(Data extracted from a collection)
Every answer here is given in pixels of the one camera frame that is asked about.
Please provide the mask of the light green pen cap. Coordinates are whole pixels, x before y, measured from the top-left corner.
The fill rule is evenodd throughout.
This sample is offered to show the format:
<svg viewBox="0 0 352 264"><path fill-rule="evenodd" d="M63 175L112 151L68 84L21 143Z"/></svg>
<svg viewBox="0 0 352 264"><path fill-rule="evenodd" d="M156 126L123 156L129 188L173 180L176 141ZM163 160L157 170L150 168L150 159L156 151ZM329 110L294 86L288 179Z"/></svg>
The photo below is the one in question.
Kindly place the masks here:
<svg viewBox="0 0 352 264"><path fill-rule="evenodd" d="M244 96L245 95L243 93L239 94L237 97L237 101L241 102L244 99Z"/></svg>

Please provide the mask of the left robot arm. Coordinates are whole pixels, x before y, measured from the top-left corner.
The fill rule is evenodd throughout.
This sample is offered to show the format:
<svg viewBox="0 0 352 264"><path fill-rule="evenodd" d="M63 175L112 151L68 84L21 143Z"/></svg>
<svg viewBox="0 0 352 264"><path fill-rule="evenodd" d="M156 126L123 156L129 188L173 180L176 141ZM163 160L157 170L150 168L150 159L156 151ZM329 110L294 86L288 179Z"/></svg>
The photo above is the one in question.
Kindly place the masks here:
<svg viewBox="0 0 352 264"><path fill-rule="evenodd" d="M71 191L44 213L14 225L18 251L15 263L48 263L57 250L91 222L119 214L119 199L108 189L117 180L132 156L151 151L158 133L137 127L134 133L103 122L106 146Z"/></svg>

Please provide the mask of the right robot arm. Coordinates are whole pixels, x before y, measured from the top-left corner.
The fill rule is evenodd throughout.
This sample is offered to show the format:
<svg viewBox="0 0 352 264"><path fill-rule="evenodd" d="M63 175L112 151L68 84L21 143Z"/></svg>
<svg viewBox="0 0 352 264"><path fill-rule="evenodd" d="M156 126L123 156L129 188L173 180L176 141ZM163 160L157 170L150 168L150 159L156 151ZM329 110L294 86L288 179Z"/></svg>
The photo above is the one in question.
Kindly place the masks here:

# TASK INSTRUCTIONS
Reproduce every line above, keeping each word exactly as it appears.

# OUTPUT OF THE TASK
Every answer here is given in pixels of the one camera frame that is asked about.
Please provide the mask of the light green pen cap. Coordinates are whole pixels, x before y, measured from the top-left corner.
The fill rule is evenodd throughout.
This sample is offered to show the format:
<svg viewBox="0 0 352 264"><path fill-rule="evenodd" d="M63 175L112 151L68 84L21 143Z"/></svg>
<svg viewBox="0 0 352 264"><path fill-rule="evenodd" d="M156 126L123 156L129 188L173 180L176 141ZM163 160L157 170L150 168L150 159L156 151ZM329 110L294 86L288 179Z"/></svg>
The photo below is the one in question.
Kindly place the masks here:
<svg viewBox="0 0 352 264"><path fill-rule="evenodd" d="M244 96L245 95L243 93L239 94L237 97L237 101L241 102L244 99Z"/></svg>

Please provide the mask of the left robot arm. Coordinates are whole pixels, x before y, measured from the top-left corner.
The fill rule is evenodd throughout.
This sample is offered to show the format:
<svg viewBox="0 0 352 264"><path fill-rule="evenodd" d="M63 175L112 151L68 84L21 143Z"/></svg>
<svg viewBox="0 0 352 264"><path fill-rule="evenodd" d="M156 126L123 156L129 188L173 180L176 141ZM163 160L157 170L150 168L150 159L156 151ZM329 110L294 86L288 179Z"/></svg>
The photo above is the one in question.
Kindly place the masks here:
<svg viewBox="0 0 352 264"><path fill-rule="evenodd" d="M71 191L44 213L14 225L18 251L15 263L48 263L57 250L91 222L119 214L119 199L108 189L117 180L132 156L151 151L158 133L137 127L134 133L103 122L106 146Z"/></svg>

Please provide the mask of the right robot arm. Coordinates are whole pixels, x before y, measured from the top-left corner.
The fill rule is evenodd throughout.
This sample is offered to show the format:
<svg viewBox="0 0 352 264"><path fill-rule="evenodd" d="M63 175L112 151L68 84L21 143Z"/></svg>
<svg viewBox="0 0 352 264"><path fill-rule="evenodd" d="M156 126L123 156L129 188L173 180L176 141ZM163 160L157 170L150 168L150 159L156 151ZM329 110L294 86L288 179Z"/></svg>
The photo above is the one in question.
Kindly place the masks here:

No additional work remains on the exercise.